Mitochondria are essential organelles that are best known for the energy conversion reactions that fuel our cells. Mitochondria represent important hallmarks of eukaryotic cells — all complex cell types, including humans, animals, plants, fungi, and so on — essentially all living things visible with the naked eye. The fact that all eukaryotic cells have (or once had) mitochondria indicates that the origin of these organelles likely played a profound role in the evolutionary emergence of complex eukaryotic cells. Evidence from the past few decades strongly supports that mitochondria evolved via endosymbiosis, a process in which a free-living bacterium is taken up by a host cell. Yet, both the identity of the mitochondrial ancestor, as well as the nature of the endosymbiosis, are subject of fierce debates.
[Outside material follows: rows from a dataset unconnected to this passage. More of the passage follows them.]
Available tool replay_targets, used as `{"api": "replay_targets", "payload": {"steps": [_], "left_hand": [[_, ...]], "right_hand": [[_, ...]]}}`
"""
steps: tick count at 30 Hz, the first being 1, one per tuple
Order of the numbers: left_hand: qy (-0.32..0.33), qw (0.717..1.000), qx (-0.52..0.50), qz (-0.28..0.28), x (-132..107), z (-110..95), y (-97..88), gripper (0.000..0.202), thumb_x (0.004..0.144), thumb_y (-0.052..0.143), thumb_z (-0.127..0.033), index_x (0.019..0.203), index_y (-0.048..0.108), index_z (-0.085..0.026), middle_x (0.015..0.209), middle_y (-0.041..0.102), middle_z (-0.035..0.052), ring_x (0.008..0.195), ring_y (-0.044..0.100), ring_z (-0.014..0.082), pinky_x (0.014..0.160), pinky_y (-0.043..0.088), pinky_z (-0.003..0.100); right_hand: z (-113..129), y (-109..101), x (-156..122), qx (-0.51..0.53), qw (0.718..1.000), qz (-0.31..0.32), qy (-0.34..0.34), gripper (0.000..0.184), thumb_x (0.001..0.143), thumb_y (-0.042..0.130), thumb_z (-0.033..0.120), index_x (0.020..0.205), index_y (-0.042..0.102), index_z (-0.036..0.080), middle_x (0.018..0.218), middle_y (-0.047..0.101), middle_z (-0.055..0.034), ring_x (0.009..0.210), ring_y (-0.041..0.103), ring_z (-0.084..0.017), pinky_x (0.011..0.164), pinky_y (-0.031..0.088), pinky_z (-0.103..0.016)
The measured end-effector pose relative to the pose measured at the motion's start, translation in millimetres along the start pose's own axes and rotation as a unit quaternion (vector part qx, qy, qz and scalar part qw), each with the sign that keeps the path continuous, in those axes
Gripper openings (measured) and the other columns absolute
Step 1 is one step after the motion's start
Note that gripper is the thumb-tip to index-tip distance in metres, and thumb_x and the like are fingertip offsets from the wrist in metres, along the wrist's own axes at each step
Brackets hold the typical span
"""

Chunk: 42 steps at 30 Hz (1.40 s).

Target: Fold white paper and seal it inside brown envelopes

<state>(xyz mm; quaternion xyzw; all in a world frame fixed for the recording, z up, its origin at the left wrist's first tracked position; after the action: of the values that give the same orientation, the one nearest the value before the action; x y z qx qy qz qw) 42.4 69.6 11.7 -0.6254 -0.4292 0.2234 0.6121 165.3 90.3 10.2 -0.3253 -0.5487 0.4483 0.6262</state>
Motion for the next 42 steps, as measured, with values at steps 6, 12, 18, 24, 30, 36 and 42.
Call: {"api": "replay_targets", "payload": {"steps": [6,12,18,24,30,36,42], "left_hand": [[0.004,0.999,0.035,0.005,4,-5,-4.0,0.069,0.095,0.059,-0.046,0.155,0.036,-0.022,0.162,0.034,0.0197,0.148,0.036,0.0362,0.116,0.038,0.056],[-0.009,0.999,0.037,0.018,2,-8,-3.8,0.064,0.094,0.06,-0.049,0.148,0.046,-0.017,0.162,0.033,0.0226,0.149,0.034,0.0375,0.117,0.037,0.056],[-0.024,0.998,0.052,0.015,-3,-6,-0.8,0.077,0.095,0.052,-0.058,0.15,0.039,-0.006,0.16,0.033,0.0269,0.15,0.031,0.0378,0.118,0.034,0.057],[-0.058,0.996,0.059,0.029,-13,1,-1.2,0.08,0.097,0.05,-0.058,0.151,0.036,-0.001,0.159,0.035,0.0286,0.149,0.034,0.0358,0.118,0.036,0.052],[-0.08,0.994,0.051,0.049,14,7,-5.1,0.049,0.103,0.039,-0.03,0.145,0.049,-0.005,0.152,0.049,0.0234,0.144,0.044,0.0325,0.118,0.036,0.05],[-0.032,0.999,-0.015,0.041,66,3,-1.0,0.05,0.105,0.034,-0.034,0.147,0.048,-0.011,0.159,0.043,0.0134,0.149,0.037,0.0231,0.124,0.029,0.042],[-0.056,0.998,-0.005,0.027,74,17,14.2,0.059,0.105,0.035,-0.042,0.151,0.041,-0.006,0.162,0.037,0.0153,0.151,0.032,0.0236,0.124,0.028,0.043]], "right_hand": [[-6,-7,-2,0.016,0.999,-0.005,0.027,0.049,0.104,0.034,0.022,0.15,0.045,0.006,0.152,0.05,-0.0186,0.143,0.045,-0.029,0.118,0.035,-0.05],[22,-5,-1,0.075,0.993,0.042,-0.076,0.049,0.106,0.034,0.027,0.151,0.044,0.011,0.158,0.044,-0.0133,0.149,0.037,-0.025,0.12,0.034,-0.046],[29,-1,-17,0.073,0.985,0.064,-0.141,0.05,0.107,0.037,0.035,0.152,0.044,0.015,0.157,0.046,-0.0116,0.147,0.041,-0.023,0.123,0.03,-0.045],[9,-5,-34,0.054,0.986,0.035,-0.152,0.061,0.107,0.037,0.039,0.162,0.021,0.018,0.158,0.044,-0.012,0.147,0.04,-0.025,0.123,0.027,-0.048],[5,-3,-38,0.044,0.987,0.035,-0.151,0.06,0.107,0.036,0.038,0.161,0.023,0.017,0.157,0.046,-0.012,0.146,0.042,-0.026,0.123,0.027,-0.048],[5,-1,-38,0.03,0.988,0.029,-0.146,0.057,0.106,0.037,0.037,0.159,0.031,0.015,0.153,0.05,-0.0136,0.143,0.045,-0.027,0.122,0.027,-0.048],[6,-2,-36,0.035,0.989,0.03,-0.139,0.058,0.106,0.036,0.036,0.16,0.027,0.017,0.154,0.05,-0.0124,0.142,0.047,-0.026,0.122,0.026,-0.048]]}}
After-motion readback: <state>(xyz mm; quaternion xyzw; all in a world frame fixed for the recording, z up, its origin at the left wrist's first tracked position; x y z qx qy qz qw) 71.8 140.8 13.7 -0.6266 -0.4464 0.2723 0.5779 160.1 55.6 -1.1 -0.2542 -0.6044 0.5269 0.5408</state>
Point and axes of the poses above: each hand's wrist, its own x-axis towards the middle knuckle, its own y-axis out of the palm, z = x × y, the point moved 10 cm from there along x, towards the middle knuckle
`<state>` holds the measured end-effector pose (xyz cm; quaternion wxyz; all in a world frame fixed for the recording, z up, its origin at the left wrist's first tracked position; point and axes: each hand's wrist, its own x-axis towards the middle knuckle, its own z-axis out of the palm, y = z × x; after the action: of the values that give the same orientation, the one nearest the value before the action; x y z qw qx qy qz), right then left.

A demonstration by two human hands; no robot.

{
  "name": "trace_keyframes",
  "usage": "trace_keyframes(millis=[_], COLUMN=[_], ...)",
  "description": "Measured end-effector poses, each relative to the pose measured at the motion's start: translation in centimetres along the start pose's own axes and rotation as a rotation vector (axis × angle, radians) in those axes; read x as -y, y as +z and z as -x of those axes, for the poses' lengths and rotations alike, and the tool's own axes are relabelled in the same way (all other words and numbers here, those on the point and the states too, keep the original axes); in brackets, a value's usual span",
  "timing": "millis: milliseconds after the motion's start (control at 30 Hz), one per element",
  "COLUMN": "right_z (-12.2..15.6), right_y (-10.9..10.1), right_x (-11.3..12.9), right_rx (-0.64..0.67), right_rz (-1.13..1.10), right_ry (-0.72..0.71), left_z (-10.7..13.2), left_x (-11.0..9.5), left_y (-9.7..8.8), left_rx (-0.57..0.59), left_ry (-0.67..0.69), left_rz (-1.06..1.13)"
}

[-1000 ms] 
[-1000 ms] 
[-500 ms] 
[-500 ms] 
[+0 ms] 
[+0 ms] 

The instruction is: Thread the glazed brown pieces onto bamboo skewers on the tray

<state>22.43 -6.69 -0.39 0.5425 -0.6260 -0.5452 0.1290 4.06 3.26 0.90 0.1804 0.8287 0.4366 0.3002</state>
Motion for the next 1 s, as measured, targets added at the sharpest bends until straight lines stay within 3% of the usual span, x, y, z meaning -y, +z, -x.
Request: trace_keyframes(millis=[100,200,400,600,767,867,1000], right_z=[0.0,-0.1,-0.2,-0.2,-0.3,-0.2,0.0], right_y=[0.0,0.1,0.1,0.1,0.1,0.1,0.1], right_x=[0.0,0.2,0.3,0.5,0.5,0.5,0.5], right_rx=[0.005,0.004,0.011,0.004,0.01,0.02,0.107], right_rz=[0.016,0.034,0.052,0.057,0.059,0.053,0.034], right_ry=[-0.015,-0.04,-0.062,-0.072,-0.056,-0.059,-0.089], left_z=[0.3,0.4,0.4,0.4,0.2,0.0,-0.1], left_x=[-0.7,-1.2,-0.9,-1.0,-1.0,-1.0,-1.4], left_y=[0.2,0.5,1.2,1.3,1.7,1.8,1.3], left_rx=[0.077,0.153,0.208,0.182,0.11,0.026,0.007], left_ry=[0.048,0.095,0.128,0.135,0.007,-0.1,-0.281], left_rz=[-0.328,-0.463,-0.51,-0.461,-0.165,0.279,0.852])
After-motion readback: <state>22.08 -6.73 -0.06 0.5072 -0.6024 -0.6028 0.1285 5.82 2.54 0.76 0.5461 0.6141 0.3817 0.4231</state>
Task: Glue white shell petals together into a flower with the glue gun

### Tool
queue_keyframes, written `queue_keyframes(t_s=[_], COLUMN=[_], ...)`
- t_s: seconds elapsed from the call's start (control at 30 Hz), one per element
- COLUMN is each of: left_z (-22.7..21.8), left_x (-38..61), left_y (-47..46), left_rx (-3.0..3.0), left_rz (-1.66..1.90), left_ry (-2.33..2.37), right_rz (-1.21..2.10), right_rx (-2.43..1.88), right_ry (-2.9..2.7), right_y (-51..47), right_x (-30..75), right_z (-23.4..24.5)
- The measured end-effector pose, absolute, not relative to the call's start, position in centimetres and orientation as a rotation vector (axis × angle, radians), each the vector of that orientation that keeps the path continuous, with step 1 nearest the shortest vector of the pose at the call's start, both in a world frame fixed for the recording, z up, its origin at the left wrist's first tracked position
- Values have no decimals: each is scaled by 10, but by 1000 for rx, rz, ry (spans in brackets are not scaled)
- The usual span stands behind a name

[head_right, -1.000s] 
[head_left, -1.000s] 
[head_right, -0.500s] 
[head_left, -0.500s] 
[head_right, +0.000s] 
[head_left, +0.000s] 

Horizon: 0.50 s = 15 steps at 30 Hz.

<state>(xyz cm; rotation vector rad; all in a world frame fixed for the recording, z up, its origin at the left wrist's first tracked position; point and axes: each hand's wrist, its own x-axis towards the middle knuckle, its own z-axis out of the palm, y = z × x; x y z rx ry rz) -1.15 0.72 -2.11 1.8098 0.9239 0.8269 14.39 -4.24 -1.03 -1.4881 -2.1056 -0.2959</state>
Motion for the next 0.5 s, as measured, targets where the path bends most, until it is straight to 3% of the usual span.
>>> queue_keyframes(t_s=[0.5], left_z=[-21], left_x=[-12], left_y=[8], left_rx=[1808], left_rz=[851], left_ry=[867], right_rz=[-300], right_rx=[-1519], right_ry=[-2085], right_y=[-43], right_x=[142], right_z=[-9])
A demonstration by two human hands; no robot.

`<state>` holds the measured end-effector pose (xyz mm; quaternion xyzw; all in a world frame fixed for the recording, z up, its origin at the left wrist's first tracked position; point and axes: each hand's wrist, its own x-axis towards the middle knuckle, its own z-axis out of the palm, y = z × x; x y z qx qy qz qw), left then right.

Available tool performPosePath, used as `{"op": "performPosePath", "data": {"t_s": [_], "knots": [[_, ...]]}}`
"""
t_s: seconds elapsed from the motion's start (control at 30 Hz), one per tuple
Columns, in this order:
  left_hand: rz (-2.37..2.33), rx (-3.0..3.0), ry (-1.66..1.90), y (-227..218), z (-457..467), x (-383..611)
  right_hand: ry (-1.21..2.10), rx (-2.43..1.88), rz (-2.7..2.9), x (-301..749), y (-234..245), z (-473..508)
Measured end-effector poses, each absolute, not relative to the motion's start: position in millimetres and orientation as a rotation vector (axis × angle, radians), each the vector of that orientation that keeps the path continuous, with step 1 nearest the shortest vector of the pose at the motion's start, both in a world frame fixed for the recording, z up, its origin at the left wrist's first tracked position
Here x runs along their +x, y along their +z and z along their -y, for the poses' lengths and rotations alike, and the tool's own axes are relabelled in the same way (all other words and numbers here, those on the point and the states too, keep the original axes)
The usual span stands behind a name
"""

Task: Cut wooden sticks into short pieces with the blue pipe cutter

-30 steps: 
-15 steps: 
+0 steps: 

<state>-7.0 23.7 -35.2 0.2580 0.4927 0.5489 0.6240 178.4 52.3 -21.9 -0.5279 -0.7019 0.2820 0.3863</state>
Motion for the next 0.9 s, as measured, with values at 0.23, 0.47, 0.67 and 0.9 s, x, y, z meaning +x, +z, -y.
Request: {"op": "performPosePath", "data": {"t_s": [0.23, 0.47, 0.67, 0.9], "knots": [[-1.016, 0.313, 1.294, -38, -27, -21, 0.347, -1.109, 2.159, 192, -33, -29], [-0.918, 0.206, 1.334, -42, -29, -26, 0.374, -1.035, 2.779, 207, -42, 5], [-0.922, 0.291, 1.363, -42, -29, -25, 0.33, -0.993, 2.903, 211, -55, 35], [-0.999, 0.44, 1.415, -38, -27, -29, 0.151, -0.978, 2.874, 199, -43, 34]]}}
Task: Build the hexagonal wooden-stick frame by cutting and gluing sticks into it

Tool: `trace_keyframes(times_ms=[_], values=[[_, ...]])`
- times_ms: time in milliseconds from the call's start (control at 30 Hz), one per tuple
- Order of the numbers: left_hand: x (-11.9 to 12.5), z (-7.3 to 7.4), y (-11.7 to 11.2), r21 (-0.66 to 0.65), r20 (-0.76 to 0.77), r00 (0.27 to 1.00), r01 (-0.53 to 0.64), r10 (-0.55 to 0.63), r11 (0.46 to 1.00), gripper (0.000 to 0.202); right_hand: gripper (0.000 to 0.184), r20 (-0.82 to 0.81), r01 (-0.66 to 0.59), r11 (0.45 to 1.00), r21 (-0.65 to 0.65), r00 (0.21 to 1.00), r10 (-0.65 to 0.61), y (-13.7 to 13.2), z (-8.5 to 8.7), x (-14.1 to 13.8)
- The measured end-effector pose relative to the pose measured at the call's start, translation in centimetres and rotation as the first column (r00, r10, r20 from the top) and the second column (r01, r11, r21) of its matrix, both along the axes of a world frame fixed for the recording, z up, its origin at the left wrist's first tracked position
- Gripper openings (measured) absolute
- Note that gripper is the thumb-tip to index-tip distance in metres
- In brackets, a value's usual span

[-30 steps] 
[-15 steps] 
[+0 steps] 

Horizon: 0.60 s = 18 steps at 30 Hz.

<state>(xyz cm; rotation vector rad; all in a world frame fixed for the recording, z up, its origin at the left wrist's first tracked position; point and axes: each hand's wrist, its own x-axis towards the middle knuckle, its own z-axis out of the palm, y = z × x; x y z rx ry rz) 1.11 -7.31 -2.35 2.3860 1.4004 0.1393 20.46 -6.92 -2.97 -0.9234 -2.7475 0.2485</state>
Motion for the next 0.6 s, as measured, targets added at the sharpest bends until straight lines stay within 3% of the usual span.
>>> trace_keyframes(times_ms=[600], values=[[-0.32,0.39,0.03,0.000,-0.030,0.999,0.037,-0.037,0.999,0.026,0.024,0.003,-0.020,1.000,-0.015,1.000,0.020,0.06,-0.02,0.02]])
“Previous work has provided strong evidence that mitochondria are related to a bacterial group known as the Alphaproteobacteria,” says Joran Martijn, postdoctoral researcher at Uppsala University and first author of the study. “From which alphaproteobacterial lineage mitochondria evolved is still unclear — different studies have pointed to radically different alphaproteobacterial groups. For understanding the origin of mitochondria, but also that of eukaryotes, knowing the identity of the mitochondrial ancestor is crucial.”

Some scientists proposed that mitochondria evolved from the Rickettsiales, a parasitic group of bacteria that, like mitochondria, live inside eukaryotic cells and that are generally completely dependent on their host cell for survival. Its most renowned member, Rickettsia prowazekii, is a notorious human pathogen that causes typhus.

“We believe that there are two main reasons for the lack of consensus on the identity of the mitochondrial ancestor,” says Thijs Ettema, researcher at the Department of Cell and Molecular Biology at Uppsala University who led the team conducting the study. “First, it is possible that present-day relatives simply have not been found yet — if they even still exist. Second, the reconstruction of the evolutionary history of the mitochondria is extremely challenging, and can easily lead to very different and hence conflicting results.”

The Uppsala team tried to tackle this impasse by employing a bold approach. By analysing large amounts of environmental sequencing data from the Pacific and the Atlantic Ocean, they managed to identify several previously unidentified alphaproteobacterial groups. Using newly developed methods, the team then managed to reconstruct the genomes of over 40 alphaproteobacteria, belonging to 12 different groups.

“The expanded set genomes of these newly identified alphaproteobacteria substantially helped our efforts to pinpoint the position of mitochondria,” says Martijn. “We hoped that by using a more balanced set of alphaproteobacteria in our analyses, we could overcome some of the problems that previous studies were struggling with.”

Unexpectedly, their analyses supported a new position of mitochondria, which were now placed outside of the Alphaproteobacteria.

These results indicate that mitochondria are not the closest relatives to any of the currently recognized alphaproteobacterial groups, including the Rickettsiales. Rather, the mitochondria evolved from an ancestor which later gave rise to all currently recognized Alphaproteobacteria.

“We suspect that the popular Rickettsiales-related ancestry of mitochondria is the result of a methodological artefact.” explains Martijn. “Mitochondria and Rickettsiales have evolved under very similar conditions, which could have resulted in very similar but independent modes of evolution and sequence patterns. This in turn may have complicated previous efforts to determine the evolutionary origin of mitochondria.”

The study failed to identify any present-day relatives of the mitochondrial ancestor.

“This was somewhat disappointing of course,” says Ettema. “But perhaps we have been looking in the wrong place. In this study, we focused on oceanic waters as these were known to contain a multitude of uncharacterised alphaproteobacteria.”

Ettema and his team will continue their quest for mitochondrial relatives. “Unravelling the origin of mitochondria is key to understanding the origin of complex life. If modern mitochondrial relatives still exist, I am convinced we will find them at some point.”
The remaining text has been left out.